> [The problem]: Beneath this task are records; tally the lines in them that contain "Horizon" and report only the number.
[[ Extracted records, beginning ]]
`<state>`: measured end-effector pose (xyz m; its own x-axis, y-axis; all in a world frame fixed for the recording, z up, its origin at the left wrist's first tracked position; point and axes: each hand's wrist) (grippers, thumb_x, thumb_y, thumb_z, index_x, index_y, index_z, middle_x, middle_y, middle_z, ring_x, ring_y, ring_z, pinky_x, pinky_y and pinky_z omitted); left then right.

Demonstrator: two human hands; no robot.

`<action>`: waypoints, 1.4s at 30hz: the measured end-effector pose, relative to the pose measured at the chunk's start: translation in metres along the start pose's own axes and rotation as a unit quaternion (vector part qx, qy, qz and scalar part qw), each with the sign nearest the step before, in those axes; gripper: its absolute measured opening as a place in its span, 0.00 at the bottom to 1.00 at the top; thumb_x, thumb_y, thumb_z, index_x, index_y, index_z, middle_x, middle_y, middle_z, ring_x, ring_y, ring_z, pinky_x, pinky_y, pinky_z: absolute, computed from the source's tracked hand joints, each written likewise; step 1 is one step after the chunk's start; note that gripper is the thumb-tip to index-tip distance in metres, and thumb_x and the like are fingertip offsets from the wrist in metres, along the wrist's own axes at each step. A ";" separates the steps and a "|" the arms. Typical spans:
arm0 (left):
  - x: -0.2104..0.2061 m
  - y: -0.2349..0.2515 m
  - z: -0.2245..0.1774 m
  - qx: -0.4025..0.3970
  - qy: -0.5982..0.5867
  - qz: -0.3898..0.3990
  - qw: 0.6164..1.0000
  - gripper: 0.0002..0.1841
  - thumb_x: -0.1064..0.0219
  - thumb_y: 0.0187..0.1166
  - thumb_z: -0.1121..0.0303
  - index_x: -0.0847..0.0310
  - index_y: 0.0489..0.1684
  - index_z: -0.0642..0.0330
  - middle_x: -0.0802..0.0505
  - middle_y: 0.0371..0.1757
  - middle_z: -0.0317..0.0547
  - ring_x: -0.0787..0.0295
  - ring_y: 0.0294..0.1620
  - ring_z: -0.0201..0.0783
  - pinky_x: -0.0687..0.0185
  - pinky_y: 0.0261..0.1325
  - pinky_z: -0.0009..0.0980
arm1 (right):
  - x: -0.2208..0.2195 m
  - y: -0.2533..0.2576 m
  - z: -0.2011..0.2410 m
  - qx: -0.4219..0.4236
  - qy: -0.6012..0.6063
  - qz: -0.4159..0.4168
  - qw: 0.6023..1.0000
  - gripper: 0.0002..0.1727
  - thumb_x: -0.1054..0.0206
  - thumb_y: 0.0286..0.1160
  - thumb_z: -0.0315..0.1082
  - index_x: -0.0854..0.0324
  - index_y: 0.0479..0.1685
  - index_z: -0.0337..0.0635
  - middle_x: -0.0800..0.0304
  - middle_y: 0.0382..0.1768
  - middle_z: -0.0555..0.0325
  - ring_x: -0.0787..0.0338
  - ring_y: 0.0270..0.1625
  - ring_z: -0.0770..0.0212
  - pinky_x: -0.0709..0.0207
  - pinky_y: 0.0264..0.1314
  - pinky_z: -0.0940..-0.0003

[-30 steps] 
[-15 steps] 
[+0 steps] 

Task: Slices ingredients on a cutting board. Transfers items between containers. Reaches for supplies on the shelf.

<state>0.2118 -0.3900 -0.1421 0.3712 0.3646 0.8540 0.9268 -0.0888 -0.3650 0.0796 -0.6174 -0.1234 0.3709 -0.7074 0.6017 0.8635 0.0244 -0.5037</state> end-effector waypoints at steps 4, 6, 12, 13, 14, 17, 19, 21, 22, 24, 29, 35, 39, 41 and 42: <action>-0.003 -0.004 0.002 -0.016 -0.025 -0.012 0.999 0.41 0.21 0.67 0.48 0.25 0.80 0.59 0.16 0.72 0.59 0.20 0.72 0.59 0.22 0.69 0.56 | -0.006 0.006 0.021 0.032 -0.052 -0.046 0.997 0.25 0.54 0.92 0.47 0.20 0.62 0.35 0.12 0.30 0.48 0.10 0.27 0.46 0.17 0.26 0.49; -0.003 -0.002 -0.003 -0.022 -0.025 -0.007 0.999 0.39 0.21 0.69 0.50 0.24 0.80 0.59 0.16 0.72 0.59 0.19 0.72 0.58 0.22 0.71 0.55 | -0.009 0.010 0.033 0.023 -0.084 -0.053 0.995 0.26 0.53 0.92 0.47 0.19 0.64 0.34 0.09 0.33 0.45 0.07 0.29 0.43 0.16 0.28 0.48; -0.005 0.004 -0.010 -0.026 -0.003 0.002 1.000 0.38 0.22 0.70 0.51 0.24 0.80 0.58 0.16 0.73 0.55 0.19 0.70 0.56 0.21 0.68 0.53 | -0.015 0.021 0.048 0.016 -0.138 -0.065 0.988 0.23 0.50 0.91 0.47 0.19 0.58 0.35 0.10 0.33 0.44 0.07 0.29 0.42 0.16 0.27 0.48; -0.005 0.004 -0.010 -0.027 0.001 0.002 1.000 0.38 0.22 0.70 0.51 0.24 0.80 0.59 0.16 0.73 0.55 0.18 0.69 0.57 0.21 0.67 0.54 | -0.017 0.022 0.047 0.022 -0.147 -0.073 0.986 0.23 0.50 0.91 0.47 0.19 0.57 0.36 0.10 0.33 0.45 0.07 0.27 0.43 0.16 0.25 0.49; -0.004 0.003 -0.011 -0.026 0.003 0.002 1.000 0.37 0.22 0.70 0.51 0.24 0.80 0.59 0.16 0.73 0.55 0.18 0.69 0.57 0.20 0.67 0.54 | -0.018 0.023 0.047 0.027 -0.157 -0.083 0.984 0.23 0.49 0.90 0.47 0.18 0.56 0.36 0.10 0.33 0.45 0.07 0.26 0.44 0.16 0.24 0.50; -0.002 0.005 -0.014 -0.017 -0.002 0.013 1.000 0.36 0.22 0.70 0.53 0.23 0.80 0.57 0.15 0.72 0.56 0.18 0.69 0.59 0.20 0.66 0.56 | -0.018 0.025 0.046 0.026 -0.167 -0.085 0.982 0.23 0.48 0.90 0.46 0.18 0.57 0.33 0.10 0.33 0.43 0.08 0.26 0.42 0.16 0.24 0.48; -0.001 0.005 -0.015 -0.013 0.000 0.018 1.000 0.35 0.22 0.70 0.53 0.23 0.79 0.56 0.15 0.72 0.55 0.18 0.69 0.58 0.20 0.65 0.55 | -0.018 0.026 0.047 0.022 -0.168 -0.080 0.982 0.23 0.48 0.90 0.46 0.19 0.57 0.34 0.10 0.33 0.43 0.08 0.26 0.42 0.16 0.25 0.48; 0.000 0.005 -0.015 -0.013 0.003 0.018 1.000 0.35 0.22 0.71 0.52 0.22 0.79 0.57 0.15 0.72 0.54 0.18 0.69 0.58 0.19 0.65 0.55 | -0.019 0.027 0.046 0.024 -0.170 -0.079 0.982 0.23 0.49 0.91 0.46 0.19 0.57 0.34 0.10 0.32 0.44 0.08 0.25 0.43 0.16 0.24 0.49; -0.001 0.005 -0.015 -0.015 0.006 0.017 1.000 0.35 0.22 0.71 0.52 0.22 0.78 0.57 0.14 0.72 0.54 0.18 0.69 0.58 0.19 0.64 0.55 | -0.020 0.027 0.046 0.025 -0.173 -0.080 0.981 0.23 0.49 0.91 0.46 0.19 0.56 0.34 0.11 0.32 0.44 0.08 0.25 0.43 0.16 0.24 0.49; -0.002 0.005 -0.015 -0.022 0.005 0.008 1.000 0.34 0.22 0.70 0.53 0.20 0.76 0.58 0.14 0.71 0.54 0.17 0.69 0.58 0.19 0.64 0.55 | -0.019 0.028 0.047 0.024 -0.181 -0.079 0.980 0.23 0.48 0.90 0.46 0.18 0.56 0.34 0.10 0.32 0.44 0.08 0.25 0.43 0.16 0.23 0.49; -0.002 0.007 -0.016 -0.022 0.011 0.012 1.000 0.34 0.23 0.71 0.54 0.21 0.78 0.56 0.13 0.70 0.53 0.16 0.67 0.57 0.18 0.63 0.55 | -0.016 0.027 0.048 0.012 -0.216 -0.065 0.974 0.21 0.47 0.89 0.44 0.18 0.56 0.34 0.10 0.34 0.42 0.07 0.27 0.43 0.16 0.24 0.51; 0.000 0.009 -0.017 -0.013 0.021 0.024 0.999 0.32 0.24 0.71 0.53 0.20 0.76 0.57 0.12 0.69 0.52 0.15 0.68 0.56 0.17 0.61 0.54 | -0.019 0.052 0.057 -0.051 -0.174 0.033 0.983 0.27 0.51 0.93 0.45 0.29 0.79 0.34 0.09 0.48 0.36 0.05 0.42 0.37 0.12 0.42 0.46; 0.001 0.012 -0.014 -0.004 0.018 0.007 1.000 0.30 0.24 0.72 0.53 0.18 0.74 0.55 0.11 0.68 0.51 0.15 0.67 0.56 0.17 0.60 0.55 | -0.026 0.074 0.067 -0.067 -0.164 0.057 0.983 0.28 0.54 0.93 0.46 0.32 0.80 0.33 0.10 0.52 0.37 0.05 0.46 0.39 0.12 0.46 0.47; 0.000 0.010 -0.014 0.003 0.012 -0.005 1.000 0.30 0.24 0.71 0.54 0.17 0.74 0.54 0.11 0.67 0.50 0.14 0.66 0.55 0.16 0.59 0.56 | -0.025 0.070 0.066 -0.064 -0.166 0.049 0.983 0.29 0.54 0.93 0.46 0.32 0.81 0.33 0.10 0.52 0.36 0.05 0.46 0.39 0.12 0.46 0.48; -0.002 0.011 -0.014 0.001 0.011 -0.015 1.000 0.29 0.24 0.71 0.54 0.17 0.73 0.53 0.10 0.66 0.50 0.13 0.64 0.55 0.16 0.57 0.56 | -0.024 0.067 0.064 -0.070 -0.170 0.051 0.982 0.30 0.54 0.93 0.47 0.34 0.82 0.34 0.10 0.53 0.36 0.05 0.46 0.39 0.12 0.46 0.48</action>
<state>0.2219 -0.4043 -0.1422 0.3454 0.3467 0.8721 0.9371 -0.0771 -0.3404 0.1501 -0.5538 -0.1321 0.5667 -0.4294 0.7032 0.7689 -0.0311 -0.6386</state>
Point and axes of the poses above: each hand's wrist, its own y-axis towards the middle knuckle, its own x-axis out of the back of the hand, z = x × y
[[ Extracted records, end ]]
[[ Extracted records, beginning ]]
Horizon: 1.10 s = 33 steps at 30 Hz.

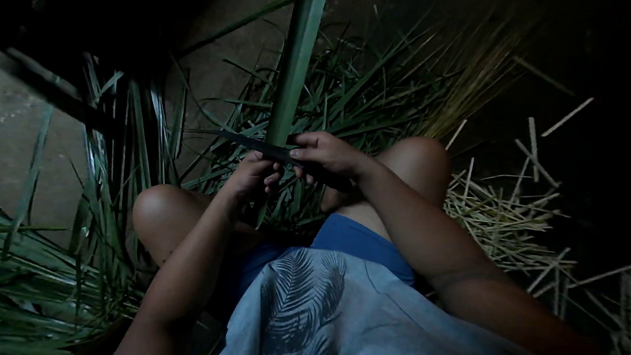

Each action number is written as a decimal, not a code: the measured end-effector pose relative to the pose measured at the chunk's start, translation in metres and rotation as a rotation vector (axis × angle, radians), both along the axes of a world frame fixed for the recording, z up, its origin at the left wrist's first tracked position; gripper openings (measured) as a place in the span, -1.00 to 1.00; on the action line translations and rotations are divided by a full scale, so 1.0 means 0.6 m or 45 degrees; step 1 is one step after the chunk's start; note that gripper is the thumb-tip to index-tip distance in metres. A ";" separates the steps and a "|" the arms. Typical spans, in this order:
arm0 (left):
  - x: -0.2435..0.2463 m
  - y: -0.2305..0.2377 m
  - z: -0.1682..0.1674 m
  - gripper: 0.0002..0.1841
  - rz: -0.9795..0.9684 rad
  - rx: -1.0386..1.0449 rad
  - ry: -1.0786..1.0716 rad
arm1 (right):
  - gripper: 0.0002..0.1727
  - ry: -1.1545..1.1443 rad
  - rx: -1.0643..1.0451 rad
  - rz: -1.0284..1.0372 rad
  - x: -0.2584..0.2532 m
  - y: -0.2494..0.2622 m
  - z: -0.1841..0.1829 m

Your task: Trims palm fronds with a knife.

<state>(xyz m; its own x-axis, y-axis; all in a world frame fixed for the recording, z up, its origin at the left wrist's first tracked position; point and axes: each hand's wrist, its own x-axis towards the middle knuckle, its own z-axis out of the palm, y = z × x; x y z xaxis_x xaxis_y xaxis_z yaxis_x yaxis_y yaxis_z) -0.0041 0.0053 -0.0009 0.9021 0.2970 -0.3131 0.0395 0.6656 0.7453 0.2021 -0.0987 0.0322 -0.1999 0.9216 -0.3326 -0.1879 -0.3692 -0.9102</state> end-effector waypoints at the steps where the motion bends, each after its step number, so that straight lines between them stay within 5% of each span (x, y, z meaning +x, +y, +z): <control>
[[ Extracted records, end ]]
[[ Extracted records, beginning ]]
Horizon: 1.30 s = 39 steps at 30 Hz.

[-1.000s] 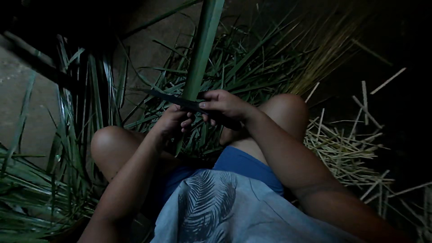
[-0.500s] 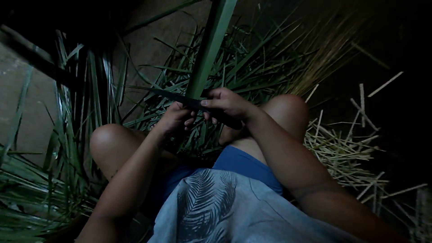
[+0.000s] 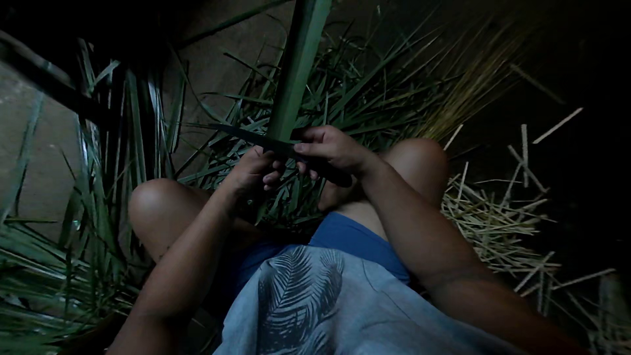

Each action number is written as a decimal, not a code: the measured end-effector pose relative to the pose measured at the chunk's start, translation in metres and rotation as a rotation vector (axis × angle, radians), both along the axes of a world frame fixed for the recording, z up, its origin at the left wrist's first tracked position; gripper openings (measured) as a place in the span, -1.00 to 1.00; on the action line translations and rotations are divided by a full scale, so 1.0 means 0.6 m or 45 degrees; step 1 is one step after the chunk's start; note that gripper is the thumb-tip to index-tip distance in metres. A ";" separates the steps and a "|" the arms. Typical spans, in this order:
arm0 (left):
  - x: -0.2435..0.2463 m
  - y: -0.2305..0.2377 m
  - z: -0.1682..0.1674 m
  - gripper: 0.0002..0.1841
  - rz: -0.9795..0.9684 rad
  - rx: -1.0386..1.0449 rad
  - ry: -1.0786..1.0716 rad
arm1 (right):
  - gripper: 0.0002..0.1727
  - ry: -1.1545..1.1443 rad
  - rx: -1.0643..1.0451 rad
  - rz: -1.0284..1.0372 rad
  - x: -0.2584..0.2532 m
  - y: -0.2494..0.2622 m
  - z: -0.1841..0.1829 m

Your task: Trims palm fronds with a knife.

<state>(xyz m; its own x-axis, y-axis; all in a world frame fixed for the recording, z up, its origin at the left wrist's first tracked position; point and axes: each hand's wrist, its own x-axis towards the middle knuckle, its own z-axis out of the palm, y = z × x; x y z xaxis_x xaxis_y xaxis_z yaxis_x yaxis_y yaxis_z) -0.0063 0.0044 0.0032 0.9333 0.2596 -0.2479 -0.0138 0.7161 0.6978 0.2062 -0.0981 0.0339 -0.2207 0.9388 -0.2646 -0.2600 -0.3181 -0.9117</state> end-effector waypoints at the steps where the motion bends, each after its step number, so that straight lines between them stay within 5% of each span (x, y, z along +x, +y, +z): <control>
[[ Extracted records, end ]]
> [Result of the exercise]: 2